- **EXERCISE INSTRUCTIONS**
Check each line of the entries below for the word "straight", then report how many have it, with no other words.

- **RECORD SET**
=== Begin Enclosure ===

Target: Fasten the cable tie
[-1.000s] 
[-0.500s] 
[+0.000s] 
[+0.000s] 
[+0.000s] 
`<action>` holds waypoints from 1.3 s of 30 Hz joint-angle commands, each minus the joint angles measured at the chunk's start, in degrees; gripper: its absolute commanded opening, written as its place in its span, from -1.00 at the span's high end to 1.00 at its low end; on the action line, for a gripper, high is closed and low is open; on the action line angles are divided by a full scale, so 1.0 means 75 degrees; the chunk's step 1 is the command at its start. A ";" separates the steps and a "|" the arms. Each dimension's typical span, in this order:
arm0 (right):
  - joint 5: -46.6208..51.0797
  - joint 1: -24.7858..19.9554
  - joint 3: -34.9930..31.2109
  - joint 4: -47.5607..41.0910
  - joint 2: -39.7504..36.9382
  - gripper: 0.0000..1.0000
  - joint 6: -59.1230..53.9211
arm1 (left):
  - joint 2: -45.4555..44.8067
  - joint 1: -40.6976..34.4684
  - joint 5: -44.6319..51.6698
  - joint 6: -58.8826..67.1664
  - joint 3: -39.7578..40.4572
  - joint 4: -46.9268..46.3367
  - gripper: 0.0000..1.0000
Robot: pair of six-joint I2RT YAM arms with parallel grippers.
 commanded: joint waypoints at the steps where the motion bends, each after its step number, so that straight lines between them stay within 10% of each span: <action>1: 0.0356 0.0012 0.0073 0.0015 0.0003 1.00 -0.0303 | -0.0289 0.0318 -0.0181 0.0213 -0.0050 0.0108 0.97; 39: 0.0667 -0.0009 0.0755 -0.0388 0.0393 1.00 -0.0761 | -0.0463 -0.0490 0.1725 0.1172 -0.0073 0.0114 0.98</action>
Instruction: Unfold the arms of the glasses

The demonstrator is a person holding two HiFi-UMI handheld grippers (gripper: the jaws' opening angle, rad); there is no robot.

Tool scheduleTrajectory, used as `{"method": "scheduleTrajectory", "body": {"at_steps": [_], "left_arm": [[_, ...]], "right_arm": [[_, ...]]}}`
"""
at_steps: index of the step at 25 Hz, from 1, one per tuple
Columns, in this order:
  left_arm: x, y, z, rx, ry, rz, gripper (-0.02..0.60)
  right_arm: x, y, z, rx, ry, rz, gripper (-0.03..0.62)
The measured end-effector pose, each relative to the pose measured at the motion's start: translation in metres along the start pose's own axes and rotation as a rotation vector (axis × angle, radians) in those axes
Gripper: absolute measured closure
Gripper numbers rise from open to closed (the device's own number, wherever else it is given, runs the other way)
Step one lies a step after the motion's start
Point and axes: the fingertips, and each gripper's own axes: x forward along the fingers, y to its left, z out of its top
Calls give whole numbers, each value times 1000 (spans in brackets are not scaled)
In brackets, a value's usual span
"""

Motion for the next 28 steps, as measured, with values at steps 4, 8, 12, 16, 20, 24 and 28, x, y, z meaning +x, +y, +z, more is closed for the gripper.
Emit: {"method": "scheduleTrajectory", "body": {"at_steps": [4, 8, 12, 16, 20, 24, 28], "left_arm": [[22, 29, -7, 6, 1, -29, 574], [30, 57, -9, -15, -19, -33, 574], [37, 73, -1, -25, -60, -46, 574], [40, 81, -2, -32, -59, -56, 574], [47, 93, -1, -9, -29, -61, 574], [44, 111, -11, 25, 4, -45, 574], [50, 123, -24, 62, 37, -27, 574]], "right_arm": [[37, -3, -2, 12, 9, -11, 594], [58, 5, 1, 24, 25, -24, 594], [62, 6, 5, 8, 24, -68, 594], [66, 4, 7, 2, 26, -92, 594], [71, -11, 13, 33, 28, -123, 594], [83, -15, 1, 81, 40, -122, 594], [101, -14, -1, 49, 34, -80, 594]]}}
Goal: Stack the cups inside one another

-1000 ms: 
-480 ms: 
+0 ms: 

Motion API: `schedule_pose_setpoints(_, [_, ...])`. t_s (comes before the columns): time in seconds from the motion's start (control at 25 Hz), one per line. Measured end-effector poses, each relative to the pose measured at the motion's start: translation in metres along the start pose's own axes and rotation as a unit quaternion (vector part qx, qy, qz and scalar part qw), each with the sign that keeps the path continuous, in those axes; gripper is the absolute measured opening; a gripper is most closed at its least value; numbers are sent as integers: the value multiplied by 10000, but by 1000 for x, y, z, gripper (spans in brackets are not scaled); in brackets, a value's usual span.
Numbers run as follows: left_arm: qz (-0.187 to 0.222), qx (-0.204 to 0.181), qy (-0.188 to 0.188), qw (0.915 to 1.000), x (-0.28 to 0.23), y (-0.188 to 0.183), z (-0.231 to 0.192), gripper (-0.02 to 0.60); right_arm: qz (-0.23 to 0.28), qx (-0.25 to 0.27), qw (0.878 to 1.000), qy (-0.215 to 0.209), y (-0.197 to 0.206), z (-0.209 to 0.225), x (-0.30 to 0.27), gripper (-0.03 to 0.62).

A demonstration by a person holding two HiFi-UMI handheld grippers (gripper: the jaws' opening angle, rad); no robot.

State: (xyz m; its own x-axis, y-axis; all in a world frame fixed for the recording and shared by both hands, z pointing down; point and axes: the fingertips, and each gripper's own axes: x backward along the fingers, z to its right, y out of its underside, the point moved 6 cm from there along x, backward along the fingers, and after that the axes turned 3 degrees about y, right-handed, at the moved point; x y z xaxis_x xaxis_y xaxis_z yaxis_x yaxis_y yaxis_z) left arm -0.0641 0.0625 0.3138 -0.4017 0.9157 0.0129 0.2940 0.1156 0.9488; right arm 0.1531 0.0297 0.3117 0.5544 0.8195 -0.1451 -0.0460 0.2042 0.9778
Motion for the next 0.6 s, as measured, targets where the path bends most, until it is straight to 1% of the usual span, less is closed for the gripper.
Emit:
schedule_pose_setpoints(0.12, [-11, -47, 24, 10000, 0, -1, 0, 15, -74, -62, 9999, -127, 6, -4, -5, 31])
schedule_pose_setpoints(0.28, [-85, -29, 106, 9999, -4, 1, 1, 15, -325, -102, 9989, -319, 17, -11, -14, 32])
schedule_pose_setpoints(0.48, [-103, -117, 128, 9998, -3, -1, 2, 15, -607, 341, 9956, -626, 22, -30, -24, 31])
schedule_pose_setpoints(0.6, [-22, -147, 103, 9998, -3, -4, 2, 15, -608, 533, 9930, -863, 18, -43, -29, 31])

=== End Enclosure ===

- **ANSWER AREA**
2